Indian cities performed extremely well on key parameters of human resource, connectivity, real estate investments, property prices, economic output, corporate activities, construction and retail sales.
“India maintained it’s pre-eminence in the Short-Term Momentum rankings as these cities registered among the highest rates of demographic and economic growth globally, while also benefiting from government efforts to boost business attractiveness and invest in infrastructure,” the report said.
While Indian cities have performed exceedingly well in the short-term momentum index, it will be a delight to see them become long-term investment destinations in the future, JLL India CEO and Country Head Ramesh Nair said.
While economic energy is propelling India's cities forward, the consultant said that many of these cities also face challenges like strains on infrastructure and local amenities, high levels of economic disparity and affordability issues and environmental degradation.
In order to maintain their growth over the longer term, these cities will need to focus on future-proofing their markets through improved liveability and affordability, regulatory transparency and physical and technological infrastructure.
“The need to take into account a city's future-proofing capabilities is increasingly recognised by real estate investors, developers and corporations.
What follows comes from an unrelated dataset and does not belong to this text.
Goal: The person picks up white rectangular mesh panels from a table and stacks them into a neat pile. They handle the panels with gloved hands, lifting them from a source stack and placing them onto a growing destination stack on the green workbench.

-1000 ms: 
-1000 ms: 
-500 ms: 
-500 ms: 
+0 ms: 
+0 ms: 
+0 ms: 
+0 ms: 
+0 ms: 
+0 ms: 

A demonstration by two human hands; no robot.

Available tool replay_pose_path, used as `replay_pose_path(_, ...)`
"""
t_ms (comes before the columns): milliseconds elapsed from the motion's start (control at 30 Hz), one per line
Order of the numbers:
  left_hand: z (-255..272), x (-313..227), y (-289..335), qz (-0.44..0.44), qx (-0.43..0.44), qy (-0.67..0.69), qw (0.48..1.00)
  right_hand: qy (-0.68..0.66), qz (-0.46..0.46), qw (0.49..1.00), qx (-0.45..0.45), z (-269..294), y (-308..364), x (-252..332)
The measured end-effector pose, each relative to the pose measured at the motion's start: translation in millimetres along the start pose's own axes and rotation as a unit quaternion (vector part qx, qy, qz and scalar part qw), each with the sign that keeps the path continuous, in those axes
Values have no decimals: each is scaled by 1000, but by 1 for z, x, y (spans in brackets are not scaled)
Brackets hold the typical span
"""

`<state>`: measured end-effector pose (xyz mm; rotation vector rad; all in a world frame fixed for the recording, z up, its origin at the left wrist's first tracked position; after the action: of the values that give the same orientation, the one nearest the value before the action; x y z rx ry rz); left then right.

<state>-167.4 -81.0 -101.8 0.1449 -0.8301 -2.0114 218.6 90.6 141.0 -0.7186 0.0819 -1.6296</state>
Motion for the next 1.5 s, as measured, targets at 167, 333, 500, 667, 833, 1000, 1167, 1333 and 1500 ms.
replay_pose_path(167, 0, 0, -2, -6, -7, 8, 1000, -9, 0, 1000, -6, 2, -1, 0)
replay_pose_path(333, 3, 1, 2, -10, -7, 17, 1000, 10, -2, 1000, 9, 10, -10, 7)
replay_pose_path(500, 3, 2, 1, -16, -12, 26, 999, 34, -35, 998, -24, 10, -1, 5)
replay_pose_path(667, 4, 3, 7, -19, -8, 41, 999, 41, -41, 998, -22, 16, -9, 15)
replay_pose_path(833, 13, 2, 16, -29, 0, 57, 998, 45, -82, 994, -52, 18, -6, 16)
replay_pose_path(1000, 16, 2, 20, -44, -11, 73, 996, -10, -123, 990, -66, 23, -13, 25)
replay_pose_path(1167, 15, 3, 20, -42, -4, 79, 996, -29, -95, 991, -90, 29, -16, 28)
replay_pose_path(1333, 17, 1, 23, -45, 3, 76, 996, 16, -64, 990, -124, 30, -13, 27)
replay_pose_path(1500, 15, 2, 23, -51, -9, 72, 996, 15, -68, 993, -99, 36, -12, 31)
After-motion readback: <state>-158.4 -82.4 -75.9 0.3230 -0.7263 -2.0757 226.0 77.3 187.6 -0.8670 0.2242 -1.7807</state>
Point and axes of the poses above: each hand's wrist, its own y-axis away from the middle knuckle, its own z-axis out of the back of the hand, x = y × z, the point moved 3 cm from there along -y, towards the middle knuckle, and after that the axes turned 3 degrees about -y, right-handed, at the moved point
For investors, it is imperative to comprehend which cities will be able to gain from transformations for long-term value preservation and growth,” Nair said.
Hyderabad and Bangalore, have been leading India's prowess in the global IT/ ITeS and BPM domain.
Bangalore remains the largest Grade A office market in terms of leasing activities. Apart from being a major outsourcing location for multinational corporations, it is also home to research and development facilities for a growing number of global companies.
However, in recent quarters, Hyderabad has picked pace on account of favourable government policies that have had positive impact on the office market in the city.
Global brands like Deloitte, Qualcomm and Microsoft, to name a few, have established themselves in the market.
Another trend seen in the report was the relatively lower positions of tier 1 markets of Delhi and Mumbai, which were at position 8th and 20th respectively.
However, JLL said Delhi and Mumbai are stable markets, with great investment and growth potential.
“Despite concerns on parameters like sustainability, ecological and infrastructural development etc, these locations, on account of their size, demand and rental and capital values, may be one of the firsts to move towards the long-term investment quadrant in the future,” the report said.